▸ Problem requirements
Every line that contains the word "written" should be copied from the records below.

▸ Recorded data
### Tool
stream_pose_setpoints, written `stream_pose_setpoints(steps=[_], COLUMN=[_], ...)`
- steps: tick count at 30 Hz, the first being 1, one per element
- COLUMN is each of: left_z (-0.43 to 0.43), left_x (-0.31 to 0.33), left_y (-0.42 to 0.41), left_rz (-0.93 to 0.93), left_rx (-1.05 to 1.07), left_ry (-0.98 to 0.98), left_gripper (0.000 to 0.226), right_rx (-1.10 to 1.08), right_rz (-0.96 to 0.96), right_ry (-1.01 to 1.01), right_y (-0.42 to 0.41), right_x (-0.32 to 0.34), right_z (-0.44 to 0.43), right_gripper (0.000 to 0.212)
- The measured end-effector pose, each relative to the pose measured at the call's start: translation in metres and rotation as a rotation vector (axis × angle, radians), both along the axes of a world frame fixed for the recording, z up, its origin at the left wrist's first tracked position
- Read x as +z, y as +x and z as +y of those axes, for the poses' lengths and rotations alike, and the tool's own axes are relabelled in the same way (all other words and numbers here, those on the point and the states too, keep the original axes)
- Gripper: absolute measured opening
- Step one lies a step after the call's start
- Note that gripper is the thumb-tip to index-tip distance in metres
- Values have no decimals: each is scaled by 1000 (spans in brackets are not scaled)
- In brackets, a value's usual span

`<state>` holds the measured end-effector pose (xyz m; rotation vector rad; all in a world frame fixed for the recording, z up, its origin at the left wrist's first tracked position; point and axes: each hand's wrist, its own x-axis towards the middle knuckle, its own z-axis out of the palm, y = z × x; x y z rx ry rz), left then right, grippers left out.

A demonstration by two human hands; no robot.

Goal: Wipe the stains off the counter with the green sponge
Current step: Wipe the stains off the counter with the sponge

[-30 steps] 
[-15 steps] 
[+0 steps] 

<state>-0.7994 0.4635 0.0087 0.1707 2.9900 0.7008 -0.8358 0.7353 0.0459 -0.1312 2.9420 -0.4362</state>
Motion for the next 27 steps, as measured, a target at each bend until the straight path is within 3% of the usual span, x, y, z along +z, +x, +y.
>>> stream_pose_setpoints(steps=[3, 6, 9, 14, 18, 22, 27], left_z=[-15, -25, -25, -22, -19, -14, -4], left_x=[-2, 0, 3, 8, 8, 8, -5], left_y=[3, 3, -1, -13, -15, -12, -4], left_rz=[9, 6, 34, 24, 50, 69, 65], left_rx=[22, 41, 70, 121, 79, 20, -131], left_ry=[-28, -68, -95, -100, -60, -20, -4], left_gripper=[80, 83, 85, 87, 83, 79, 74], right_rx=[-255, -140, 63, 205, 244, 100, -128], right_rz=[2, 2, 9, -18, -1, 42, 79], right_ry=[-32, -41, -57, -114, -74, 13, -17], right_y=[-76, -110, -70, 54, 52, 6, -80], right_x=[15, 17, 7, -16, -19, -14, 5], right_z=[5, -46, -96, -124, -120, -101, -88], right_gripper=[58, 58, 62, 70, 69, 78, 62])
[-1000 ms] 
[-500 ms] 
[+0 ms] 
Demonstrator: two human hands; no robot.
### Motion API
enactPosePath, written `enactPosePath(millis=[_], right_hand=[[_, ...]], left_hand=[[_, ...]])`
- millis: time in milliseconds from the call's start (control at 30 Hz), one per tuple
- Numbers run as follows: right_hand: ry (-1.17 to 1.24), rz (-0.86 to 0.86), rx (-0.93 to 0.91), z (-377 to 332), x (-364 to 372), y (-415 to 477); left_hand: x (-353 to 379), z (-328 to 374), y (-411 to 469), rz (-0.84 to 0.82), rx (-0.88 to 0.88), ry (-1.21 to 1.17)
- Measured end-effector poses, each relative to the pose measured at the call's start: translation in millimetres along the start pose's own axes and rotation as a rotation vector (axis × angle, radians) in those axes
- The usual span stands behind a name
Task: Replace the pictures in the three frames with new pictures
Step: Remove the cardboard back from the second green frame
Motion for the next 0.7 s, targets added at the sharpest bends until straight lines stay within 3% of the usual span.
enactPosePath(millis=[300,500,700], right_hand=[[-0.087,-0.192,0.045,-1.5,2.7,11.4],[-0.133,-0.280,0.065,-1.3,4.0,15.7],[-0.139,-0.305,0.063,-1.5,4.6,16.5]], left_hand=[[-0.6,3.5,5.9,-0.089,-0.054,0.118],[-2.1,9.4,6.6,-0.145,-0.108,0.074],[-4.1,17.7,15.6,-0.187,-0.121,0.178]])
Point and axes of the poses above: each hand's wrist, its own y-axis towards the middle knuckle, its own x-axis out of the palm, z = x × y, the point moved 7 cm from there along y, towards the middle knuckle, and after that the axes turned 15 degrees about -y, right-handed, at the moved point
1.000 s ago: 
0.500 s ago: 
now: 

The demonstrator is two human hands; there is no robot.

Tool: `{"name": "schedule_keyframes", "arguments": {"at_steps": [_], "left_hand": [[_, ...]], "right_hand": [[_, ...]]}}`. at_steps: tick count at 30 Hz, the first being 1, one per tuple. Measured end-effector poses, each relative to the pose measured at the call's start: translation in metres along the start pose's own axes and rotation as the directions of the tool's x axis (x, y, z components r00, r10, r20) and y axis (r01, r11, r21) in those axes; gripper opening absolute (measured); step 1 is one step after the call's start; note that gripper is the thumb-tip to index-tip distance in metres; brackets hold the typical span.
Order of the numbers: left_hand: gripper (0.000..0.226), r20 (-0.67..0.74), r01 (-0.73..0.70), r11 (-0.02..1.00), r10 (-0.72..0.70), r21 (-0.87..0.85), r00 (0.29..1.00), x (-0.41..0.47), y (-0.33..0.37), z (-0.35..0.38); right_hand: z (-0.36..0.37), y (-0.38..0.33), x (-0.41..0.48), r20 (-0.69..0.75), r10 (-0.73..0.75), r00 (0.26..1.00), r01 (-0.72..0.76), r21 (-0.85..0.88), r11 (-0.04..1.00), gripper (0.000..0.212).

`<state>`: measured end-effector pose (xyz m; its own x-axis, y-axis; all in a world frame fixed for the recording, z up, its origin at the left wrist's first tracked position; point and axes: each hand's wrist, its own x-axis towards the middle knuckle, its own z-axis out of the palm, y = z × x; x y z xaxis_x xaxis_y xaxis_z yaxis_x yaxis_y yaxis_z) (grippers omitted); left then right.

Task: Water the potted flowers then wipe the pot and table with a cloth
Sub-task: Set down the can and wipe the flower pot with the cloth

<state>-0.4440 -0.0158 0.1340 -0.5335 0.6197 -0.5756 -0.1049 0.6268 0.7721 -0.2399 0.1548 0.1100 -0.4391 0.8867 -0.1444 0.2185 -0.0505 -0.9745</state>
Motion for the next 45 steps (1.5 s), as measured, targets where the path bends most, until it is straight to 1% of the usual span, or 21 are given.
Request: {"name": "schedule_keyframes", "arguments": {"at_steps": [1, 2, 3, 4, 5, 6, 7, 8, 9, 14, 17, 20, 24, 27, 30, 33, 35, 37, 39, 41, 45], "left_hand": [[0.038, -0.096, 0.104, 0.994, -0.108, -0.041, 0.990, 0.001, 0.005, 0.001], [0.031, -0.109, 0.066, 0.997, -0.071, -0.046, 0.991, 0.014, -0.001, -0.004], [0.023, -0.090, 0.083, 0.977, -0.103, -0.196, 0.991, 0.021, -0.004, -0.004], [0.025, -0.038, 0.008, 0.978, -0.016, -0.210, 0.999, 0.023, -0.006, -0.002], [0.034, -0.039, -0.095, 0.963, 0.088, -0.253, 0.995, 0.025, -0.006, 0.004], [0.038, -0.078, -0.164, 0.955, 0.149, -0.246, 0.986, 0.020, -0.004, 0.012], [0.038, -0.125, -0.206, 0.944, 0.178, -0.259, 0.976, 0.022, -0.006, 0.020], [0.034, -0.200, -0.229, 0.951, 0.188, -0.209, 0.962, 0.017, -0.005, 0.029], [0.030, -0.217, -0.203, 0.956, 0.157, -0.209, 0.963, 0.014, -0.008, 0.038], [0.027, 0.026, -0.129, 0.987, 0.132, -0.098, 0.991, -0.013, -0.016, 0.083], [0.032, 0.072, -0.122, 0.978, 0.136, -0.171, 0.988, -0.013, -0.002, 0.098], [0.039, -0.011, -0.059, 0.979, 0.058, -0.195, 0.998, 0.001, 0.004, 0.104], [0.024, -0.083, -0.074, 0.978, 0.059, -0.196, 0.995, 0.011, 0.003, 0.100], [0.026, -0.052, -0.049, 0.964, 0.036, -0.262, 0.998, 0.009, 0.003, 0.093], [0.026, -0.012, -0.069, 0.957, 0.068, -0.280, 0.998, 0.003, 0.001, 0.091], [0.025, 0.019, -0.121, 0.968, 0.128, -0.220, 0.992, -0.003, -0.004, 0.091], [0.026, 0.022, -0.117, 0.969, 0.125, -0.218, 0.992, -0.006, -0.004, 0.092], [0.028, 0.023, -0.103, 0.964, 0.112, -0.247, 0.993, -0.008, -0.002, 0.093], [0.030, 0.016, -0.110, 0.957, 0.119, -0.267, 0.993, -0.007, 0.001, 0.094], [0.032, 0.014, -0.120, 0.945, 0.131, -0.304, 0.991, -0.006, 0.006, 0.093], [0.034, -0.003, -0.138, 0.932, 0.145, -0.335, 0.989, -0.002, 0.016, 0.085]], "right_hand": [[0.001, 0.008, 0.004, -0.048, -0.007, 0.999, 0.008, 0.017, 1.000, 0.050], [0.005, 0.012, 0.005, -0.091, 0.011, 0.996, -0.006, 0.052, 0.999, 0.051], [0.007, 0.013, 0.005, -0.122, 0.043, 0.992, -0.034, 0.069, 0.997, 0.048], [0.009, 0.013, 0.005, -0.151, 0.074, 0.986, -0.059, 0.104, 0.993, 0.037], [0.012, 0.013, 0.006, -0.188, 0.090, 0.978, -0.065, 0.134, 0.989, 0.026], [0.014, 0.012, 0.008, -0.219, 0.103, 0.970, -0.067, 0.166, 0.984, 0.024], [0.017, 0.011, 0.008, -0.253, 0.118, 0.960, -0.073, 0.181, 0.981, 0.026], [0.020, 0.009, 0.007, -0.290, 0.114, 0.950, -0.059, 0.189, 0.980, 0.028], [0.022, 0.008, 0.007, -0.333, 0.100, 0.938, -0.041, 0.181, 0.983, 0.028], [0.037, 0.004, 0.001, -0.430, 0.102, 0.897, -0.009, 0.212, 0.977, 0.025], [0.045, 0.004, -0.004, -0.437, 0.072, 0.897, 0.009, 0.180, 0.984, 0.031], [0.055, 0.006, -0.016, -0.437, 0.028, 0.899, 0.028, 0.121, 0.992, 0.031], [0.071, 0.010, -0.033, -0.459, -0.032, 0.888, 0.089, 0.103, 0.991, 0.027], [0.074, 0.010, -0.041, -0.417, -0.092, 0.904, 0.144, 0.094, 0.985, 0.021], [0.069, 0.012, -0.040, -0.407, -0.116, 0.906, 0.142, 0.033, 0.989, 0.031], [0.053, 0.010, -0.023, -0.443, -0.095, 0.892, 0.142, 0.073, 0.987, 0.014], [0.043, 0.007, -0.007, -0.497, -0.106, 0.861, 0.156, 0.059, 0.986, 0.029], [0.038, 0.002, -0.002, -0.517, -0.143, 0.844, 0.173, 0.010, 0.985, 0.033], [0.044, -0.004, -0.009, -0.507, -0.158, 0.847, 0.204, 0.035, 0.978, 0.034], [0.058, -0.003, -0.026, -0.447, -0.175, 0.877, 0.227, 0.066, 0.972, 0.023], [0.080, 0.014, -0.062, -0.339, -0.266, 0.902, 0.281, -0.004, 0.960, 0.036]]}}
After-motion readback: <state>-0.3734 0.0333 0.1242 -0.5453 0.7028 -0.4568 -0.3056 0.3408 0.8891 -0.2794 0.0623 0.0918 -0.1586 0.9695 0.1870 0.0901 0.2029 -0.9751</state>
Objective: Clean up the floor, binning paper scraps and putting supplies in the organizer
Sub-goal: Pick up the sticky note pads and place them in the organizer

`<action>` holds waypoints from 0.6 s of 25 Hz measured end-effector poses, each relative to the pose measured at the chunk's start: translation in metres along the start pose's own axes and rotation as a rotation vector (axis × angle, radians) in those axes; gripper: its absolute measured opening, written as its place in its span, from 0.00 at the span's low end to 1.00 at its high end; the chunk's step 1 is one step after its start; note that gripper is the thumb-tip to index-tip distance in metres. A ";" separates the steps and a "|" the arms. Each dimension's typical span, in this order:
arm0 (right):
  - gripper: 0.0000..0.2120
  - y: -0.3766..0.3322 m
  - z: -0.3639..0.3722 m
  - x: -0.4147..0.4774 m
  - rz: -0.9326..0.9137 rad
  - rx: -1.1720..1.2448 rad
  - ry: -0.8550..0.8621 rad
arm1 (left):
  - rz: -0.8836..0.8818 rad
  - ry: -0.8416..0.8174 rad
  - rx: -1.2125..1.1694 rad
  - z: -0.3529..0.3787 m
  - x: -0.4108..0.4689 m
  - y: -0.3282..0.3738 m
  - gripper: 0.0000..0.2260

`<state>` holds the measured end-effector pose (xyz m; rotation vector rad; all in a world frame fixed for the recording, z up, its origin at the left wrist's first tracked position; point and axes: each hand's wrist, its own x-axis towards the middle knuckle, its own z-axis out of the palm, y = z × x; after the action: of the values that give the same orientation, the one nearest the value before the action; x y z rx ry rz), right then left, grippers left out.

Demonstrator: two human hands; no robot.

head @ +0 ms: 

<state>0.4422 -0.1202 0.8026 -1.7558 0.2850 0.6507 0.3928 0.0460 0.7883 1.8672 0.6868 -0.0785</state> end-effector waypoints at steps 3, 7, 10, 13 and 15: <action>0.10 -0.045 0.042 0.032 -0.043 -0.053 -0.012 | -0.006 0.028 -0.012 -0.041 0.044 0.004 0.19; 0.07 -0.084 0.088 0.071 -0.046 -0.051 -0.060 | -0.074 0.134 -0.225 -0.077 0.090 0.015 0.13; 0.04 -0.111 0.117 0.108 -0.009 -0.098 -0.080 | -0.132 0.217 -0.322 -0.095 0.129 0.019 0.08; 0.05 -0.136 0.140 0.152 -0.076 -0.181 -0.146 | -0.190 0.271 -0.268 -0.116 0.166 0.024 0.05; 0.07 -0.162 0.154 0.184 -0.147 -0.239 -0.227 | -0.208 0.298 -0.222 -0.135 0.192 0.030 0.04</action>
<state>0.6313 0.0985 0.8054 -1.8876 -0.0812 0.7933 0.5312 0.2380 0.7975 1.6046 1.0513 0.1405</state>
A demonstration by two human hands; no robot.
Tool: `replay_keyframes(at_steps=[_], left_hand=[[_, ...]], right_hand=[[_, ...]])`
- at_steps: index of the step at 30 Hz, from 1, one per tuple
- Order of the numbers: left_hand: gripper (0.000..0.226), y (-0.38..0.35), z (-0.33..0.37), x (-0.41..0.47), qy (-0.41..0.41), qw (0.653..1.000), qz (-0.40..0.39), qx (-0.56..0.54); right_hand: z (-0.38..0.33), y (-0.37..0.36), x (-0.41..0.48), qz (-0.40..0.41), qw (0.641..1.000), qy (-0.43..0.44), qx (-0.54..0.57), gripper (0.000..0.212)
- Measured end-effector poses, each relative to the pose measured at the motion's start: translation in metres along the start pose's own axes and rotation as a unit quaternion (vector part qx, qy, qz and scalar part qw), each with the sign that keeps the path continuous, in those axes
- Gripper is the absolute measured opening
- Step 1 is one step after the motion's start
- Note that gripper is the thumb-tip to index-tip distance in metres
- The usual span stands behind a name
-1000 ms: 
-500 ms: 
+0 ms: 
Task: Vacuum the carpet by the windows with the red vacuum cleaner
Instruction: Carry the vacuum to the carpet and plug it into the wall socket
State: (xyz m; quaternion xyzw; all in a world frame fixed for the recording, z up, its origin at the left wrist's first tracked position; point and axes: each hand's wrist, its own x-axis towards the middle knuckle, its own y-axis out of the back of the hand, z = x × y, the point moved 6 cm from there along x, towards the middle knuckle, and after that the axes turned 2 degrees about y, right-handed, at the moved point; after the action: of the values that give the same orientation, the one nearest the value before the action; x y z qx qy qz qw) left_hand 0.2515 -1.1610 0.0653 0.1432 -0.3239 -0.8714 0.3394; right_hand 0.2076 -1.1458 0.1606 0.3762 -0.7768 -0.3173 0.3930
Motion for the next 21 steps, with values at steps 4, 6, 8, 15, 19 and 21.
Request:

▸ Your response
stream_pose_setpoints, written `stream_pose_setpoints(steps=[_], COLUMN=[_], ...)`
enactPosePath, written `enactPosePath(millis=[_], right_hand=[[_, ...]], left_hand=[[_, ...]])`
`<action>` holds waypoints from 0.6 s of 25 Hz measured end-effector poses, each relative to the pose measured at the chunk's start: translation in metres along the start pose's own axes and rotation as a rotation vector (axis × angle, radians) in those axes; gripper: its absolute measured opening, written as its place in its span, from 0.00 at the span's low end to 1.00 at its high end; the chunk's step 1 is one step after its start; note that gripper is the thumb-tip to index-tip distance in metres. A ";" separates the steps and a "|" the arms. Each dimension's typical span, in this order:

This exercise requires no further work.